The Senate returned from its summer recess with most of its funding work incomplete. Over the past several weeks, the Appropriations Committee has been marking up bills at the subcommittee level and passing them out of full committee. So far appropriations bills covering the Departments of Defense, Interior, Housing and Urban Development, Transportation, Energy, Treasury, the Environmental Protection Agency and general government spending, including the General Services Administration and the Office of Personnel Management, have been passed to the full committee.

Bills covering the Departments of Homeland Security, State, Commerce, Justice and others await attention of the full committee.

These bills still must be advanced through the full Senate individually or in groups and conferenced with the versions of the funding bills passed by the House of Representatives before being signed by the president.

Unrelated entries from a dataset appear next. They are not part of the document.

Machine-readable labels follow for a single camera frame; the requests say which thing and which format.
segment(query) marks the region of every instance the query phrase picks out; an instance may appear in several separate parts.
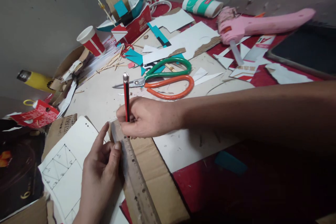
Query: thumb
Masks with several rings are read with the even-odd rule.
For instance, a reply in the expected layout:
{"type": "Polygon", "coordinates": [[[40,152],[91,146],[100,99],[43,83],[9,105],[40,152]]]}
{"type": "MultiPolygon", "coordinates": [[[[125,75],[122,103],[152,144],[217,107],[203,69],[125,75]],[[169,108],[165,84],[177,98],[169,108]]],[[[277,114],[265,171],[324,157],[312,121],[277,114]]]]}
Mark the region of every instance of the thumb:
{"type": "Polygon", "coordinates": [[[108,158],[108,163],[106,165],[106,170],[111,174],[118,173],[120,152],[121,152],[121,144],[120,142],[116,142],[111,149],[110,156],[108,158]]]}
{"type": "Polygon", "coordinates": [[[141,125],[139,125],[138,121],[121,123],[121,130],[124,133],[124,135],[127,135],[127,136],[140,137],[139,135],[140,127],[141,125]]]}

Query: scissors
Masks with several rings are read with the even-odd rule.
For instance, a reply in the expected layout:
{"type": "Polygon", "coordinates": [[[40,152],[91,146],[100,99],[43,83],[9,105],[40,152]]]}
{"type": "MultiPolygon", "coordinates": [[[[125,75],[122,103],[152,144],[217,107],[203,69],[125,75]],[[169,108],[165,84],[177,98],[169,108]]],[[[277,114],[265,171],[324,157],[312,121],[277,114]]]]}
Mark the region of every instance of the scissors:
{"type": "MultiPolygon", "coordinates": [[[[183,97],[185,97],[187,94],[189,94],[191,92],[191,90],[194,87],[194,79],[188,75],[191,72],[191,63],[183,58],[167,58],[164,60],[161,60],[160,62],[158,62],[155,66],[152,67],[152,69],[150,69],[146,76],[141,78],[141,79],[136,79],[133,81],[129,82],[129,86],[130,88],[137,88],[137,87],[141,87],[144,86],[145,88],[147,88],[147,91],[149,93],[151,93],[152,95],[159,97],[161,99],[164,100],[176,100],[176,99],[181,99],[183,97]],[[159,69],[161,66],[167,64],[167,63],[180,63],[182,65],[184,65],[187,69],[180,71],[180,72],[161,72],[161,73],[154,73],[157,69],[159,69]],[[156,83],[146,83],[149,79],[155,78],[155,77],[172,77],[170,79],[161,81],[161,82],[156,82],[156,83]],[[180,94],[175,94],[175,95],[165,95],[165,94],[161,94],[158,93],[156,91],[154,91],[152,88],[159,88],[177,81],[182,81],[182,80],[186,80],[189,81],[189,86],[187,87],[186,90],[184,90],[182,93],[180,94]]],[[[120,84],[120,85],[116,85],[113,88],[123,88],[124,84],[120,84]]]]}

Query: table surface
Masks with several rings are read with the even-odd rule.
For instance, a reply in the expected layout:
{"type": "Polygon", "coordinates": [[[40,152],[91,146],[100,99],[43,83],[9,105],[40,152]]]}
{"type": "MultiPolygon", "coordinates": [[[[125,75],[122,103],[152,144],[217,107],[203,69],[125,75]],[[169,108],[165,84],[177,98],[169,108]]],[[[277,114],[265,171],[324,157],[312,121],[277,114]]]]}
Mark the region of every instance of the table surface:
{"type": "MultiPolygon", "coordinates": [[[[182,4],[172,2],[172,8],[176,7],[182,7],[182,4]]],[[[160,16],[167,10],[167,6],[160,5],[153,16],[160,16]]],[[[193,17],[196,22],[203,21],[212,29],[217,29],[216,18],[193,17]]],[[[277,36],[272,45],[278,44],[285,37],[286,35],[277,36]]],[[[259,36],[254,36],[243,43],[251,48],[258,38],[259,36]]],[[[226,48],[226,45],[220,43],[207,53],[220,54],[226,48]]],[[[233,55],[229,52],[226,57],[233,58],[233,55]]],[[[320,81],[312,75],[287,68],[320,81]]],[[[258,67],[251,84],[260,87],[276,85],[277,82],[262,65],[258,67]]],[[[214,163],[216,154],[172,173],[193,222],[257,218],[270,218],[278,222],[288,218],[315,220],[334,210],[336,177],[330,174],[334,167],[330,163],[301,151],[252,140],[237,143],[225,151],[248,166],[243,176],[217,166],[214,163]]]]}

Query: ruler
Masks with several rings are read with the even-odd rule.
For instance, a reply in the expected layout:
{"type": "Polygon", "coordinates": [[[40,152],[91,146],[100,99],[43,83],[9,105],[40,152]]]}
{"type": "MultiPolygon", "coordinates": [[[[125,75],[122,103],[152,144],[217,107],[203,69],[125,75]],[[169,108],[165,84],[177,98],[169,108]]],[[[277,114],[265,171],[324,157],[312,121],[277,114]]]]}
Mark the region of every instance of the ruler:
{"type": "Polygon", "coordinates": [[[130,139],[123,134],[118,120],[111,123],[111,132],[114,141],[120,141],[122,155],[122,172],[125,177],[125,187],[132,202],[127,201],[133,224],[161,224],[155,209],[152,197],[148,191],[146,181],[141,173],[139,163],[134,154],[130,139]]]}

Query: red and white cup
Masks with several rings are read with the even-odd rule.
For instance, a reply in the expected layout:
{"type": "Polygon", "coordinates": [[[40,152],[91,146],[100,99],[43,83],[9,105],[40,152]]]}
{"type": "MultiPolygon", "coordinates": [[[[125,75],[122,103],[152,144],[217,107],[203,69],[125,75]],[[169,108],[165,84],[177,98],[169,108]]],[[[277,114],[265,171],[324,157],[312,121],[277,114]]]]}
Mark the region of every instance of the red and white cup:
{"type": "Polygon", "coordinates": [[[101,43],[93,26],[89,26],[84,31],[82,31],[78,35],[77,41],[85,46],[96,57],[104,55],[106,52],[106,49],[101,43]]]}

The process is aided this year by the passage of a budget agreement that sets discretionary spending limits in fiscal year 2020 at $1.37 trillion. Despite this, big differences exist between Senate Republicans and Democrats on the Trump administration's use of funds from the Pentagon and military construction budgets to fund the building of a border wall.

The fight over whether to "backfill" that funding by adding replacement money to defense and military construction appropriations could run into problems, because funding bills require 60 votes to pass. Additionally, the support of funding for the wall in the Homeland Security appropriation could also prove a point of contention in the Senate itself.

The standoff between lawmakers over wall funding led to a 35-day partial government shutdown that spanned December 2018 and January of 2019.

The Senate vote on the continuing resolution was preceded by a vote on an amendment backed by Sen. Rand Paul (R-Ky.) to institute an across-the-board 2% cut in the continuing resolution. That measure failed on a vote of 24 to 73.